• hapless •
Part of Speech: Adjective
Meaning: Without hap, success, or fortune; unlucky, unfruitful.
Notes: Today's Good Word would appear to be another genuine orphan negative. This resulted from the shift of the meaning of its positive correlate, happy, from "fortuitous, by chance" to "in good spirits". It was reinforced toward the end of the 19th century by the loss of hap "luck, fortune", the noun these adjectives were derived from. Today we are left with only the adverb, haplessly, and haplessness, the noun, both offspring of hapless itself.
In Play: Today's Good Word is a slightly more poetic word for unlucky or simply unfruitful: "After a hapless romance with Dawn Bright, Phil Anders returned to college for an advanced degree in social psychology." In Yiddish a hapless person is known as a schlimazel, someone for whom nothing goes right. This word is also widespread in the English of the Central Atlantic US states.
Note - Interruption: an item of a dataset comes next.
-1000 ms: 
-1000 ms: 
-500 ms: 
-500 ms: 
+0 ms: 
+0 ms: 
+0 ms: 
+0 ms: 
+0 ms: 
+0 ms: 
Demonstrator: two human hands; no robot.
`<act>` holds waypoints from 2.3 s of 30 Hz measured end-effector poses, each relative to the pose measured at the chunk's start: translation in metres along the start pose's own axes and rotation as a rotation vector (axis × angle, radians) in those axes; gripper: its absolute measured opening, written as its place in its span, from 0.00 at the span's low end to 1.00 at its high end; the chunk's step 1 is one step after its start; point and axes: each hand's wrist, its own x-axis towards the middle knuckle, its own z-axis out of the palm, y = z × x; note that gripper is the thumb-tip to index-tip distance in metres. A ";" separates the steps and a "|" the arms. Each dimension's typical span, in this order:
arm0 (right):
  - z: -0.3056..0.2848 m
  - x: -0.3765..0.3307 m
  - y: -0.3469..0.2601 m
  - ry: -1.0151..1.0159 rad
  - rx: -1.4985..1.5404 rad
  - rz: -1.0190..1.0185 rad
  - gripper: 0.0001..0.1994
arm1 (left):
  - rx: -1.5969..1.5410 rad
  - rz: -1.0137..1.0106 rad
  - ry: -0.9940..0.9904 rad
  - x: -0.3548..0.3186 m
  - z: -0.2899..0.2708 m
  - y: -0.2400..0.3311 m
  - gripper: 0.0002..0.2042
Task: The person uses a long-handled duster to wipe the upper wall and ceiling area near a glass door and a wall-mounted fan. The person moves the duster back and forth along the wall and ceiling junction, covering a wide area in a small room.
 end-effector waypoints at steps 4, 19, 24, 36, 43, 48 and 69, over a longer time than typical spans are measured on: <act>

Word History: Today's Good Word has a few scattered distant cousins like mishap and happen "occur by chance", all based on the now defunct noun hap. This stem has had hard luck in other languages too. It appeared in Sanskrit as kob "premonition", and also arose in Old Slavic in essentially the same form. However, the word did not survive into the modern Indic (Hindi, Marathi, etc.) or modern Slavic languages, such as Russian, Polish, or Czech. (It was certainly our good hap that Jeremy Busch brought today's curiously isolated Good Word to our attention.)